> **What is being asked**
Lines, not repeats, are what count: give the number of lines below that hold "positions", and nothing more.

> **Records excerpted from a collection**
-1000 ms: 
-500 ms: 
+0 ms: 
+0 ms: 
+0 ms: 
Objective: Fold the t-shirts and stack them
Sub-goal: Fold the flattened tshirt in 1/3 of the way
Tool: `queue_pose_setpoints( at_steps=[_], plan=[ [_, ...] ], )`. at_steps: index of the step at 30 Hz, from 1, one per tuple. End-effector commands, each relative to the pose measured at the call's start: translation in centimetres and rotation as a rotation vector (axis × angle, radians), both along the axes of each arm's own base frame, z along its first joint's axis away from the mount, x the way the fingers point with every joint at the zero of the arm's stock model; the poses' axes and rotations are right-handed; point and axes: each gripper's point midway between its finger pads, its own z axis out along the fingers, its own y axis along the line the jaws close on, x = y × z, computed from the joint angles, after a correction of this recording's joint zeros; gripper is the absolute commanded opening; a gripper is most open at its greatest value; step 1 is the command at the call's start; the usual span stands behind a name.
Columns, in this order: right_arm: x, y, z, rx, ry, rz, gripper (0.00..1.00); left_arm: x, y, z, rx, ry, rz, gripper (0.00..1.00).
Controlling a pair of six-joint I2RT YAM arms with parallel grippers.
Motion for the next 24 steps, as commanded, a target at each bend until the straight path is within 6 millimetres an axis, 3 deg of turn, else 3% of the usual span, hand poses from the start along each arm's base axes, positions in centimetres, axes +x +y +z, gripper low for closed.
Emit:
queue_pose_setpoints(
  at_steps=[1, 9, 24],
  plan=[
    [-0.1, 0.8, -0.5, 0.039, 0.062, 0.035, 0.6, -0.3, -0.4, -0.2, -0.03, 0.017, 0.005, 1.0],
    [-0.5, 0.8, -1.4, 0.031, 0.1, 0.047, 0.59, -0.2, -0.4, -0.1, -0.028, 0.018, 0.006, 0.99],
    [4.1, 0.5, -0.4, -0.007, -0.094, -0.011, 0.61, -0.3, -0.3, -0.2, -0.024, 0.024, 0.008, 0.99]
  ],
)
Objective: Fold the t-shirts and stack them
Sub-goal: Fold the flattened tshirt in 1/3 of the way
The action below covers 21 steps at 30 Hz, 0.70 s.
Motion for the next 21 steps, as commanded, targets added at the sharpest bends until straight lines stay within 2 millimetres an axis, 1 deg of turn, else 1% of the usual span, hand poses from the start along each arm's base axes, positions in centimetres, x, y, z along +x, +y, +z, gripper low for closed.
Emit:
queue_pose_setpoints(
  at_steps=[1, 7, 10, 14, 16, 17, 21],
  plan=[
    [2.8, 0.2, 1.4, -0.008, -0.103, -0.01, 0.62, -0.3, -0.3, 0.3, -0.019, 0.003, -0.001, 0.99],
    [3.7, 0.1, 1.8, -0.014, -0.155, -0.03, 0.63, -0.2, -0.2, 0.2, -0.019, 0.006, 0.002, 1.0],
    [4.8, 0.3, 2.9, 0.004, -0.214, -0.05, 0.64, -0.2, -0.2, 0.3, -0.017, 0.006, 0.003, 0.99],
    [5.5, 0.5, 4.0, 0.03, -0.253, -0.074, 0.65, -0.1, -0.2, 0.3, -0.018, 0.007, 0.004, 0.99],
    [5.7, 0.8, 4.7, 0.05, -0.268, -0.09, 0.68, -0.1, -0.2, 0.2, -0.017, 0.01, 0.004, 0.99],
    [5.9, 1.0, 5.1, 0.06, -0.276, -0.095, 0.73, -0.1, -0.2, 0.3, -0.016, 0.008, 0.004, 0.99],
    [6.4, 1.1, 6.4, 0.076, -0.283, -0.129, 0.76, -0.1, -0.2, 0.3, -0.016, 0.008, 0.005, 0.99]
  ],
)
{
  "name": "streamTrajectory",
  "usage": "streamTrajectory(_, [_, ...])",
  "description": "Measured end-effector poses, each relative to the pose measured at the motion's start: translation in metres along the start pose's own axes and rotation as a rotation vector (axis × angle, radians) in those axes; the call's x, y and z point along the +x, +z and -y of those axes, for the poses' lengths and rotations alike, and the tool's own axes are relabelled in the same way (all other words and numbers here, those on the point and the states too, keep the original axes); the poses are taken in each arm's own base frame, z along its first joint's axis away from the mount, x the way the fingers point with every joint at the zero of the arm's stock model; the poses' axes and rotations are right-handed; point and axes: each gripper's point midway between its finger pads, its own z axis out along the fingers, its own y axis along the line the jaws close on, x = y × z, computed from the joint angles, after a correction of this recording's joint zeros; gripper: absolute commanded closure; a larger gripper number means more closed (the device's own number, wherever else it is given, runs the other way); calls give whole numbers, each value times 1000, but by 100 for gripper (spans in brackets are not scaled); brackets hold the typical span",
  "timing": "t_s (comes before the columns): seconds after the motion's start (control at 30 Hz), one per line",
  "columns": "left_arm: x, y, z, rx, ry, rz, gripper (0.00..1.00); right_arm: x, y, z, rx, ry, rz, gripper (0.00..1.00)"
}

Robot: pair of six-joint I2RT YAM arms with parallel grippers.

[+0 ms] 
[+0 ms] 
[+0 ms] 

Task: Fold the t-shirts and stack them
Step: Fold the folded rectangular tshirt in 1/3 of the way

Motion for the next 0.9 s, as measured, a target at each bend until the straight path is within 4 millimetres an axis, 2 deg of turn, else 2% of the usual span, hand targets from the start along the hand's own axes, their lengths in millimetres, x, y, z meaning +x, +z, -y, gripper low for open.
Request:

> **Final answer**
2